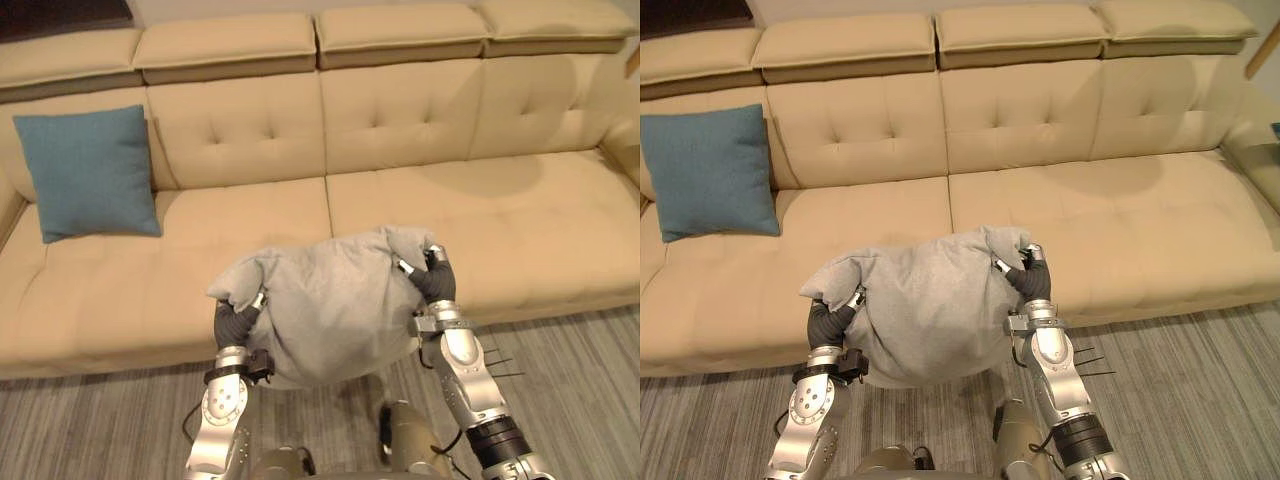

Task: Pick up cushions and gather them together orderly.

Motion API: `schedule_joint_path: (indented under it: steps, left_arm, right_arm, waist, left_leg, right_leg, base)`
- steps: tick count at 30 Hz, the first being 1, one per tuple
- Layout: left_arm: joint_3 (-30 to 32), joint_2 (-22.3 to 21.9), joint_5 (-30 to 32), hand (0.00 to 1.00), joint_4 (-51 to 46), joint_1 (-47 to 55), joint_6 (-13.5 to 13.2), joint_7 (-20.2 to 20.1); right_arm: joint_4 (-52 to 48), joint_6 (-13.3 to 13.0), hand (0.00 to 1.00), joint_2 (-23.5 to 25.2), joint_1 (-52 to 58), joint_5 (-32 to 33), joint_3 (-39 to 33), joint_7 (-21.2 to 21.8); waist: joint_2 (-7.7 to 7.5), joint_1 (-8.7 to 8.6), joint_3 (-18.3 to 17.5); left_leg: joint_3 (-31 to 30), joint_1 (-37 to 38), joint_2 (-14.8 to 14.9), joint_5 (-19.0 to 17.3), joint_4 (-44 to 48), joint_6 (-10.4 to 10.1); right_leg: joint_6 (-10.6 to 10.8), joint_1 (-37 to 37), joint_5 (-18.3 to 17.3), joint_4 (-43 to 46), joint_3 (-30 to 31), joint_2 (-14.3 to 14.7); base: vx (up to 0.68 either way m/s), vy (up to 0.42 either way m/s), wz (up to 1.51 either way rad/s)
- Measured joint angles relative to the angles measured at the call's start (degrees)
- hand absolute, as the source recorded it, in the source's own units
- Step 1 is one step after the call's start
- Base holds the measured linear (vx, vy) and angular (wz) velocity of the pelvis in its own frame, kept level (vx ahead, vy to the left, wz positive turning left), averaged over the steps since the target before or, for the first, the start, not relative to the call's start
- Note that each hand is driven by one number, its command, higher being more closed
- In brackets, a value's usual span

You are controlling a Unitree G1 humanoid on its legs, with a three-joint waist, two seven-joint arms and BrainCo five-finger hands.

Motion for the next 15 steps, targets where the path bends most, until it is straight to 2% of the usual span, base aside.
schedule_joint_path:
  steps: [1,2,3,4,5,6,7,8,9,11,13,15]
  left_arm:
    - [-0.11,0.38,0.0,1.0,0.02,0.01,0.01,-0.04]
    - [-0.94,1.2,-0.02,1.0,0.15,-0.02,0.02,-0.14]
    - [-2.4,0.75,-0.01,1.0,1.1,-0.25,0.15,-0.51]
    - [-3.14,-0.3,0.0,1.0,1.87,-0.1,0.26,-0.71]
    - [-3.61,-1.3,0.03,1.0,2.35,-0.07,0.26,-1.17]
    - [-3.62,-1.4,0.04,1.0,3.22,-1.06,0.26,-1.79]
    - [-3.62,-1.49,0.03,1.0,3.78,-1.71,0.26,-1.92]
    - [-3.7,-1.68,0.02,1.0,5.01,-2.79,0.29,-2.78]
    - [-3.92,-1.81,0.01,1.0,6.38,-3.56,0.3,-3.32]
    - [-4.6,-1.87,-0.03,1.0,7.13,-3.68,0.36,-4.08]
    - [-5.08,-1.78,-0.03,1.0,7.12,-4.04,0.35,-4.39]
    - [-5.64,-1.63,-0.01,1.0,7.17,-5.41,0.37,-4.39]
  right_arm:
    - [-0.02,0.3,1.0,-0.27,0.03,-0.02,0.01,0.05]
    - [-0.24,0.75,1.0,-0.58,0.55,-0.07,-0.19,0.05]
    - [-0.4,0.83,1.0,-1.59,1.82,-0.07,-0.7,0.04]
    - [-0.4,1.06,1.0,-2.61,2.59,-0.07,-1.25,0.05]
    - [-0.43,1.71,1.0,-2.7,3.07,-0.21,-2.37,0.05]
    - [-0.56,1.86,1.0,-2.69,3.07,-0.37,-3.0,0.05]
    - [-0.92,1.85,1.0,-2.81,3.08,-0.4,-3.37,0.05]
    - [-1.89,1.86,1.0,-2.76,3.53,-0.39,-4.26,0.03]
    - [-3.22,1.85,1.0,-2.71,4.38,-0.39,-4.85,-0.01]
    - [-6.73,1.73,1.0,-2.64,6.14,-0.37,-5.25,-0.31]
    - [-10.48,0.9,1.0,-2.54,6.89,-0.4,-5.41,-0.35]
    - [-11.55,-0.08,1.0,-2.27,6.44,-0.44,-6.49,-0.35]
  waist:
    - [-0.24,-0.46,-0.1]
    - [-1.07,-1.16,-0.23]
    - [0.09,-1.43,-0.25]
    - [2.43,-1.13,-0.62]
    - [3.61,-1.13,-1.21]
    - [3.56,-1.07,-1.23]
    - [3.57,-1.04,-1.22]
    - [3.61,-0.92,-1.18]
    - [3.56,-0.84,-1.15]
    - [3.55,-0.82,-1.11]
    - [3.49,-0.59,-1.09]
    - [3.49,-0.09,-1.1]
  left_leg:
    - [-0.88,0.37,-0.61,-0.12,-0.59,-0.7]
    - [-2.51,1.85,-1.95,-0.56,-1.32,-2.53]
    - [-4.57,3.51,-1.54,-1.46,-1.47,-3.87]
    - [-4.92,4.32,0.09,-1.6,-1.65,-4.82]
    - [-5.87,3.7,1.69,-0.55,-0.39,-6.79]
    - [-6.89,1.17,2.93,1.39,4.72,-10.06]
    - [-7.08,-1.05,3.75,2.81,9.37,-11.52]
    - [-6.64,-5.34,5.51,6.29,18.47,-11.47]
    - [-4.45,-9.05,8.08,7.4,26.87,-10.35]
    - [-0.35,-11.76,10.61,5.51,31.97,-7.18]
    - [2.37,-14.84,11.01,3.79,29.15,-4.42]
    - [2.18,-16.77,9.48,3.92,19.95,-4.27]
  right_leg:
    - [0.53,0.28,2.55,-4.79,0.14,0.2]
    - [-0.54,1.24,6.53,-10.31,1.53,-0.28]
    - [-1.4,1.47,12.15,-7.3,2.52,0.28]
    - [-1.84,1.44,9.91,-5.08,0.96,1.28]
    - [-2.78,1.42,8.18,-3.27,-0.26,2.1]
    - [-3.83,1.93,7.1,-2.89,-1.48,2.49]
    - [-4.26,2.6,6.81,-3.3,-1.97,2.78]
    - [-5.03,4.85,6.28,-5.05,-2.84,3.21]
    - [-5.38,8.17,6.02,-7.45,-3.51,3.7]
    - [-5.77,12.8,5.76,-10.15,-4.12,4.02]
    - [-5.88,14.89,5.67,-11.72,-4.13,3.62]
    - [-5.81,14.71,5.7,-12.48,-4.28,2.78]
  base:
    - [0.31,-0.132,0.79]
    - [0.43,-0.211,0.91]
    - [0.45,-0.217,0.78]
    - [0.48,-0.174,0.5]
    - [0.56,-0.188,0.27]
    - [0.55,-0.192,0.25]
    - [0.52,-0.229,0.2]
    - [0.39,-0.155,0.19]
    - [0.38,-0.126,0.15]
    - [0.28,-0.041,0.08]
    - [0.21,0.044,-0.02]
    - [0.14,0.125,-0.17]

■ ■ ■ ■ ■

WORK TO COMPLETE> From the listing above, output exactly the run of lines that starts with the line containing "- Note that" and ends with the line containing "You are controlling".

EXERCISE SOLUTION>
- Note that each hand is driven by one number, its command, higher being more closed
- In brackets, a value's usual span

You are controlling a Unitree G1 humanoid on its legs, with a three-joint waist, two seven-joint arms and BrainCo five-finger hands.

Nothing more is needed for this exercise.